The thing that has always amazed me about P&P films was how often they went out on a limb (with subject matter & characterization) and were successful! We have complained about some of their "failures" (which only TEP really qualifies), but if we think about it, it's amazing with what they were doing that they had so FEW failures!

I think it was that unique combination of personalities between P&P that balanced any failings on the other's part. I think this is why they were able to create such complex characters & situations that directors working on their own, (with only their own perspectives to fall back on), could not possibly do.

Look at their earliest films, for example.

How different the Germans in SIB & 49p are from Hitchock films of the same period! (Think of the Nazis in "The Lady Vanishes" & "39 Steps"!)

The fifth reason I love their films is the way they were not afraid to "go over the top" in their films. They seem to have been completely fearless in this manner. I always think of the scene in AMOLAD where June cries & they decide to take her tear as "evidence"! I remember the first time I saw this, I thought, "This is completely mad and insane! Who would have thought to do that? And yet how perfect! How cool!"

I also appreciate the way they would "push" the emotions in their characters farther than any filmmaker I can think of. They always carried the emotions of their characters to their logical conclusions, no matter how bizzare or audacious that might be. And the miracle is, they made it work!
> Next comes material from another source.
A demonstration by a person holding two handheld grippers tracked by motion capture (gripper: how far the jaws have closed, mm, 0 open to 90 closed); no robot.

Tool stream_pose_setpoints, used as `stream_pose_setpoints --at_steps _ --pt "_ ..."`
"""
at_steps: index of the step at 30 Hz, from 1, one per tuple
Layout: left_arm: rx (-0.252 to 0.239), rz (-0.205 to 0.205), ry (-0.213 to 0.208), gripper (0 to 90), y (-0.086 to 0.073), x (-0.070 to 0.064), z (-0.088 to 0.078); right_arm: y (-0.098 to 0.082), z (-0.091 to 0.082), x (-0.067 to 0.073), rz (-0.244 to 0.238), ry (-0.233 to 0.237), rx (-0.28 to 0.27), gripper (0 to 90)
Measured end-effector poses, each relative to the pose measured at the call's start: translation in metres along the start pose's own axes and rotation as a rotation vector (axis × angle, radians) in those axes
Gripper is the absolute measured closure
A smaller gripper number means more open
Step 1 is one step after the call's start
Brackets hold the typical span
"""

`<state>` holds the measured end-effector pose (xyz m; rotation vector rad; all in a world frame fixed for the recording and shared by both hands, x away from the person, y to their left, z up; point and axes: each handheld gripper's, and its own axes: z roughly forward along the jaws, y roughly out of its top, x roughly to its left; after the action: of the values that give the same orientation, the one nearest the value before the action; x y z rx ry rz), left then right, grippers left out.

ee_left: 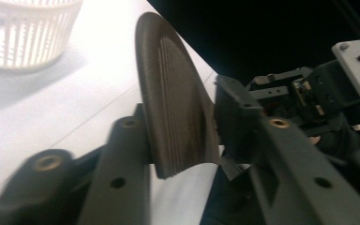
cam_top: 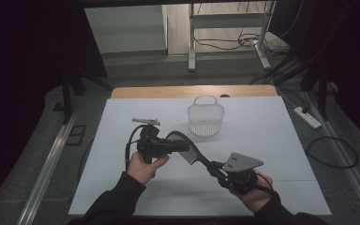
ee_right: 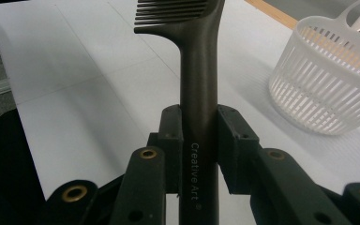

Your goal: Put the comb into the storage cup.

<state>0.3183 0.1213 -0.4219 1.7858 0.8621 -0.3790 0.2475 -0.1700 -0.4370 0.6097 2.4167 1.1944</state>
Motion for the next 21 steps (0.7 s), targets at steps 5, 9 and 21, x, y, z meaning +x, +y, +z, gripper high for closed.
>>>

We have all seen filmmakers who have tried to do this, where one can only admire the attempt on their part to do something different.

This is why I am so fond of AMOLAD, IKWIG, BN, TRS & GTE. All of these films push characters beyond the obvious stereotypes and push the emotions of the characters beyond what would have been done by other filmmakers.

This makes the characters seem more "real" than in most films. Yet, paradoxically P&P films remain firmly cinematic, unrealistic, and surreal looks at humanity in general. (I like Powell's refute to Truffaut that films are all lies at 30 frames a second!)

It is still a mystery to me how they did it.

Probably "the great ones" themselves could not explain how they did it! (Which is probably why my favorite bit in "Shakespeare in Love" was Geofrey Rush constantly saying "It's a mystery" on how theatre somehow works out!)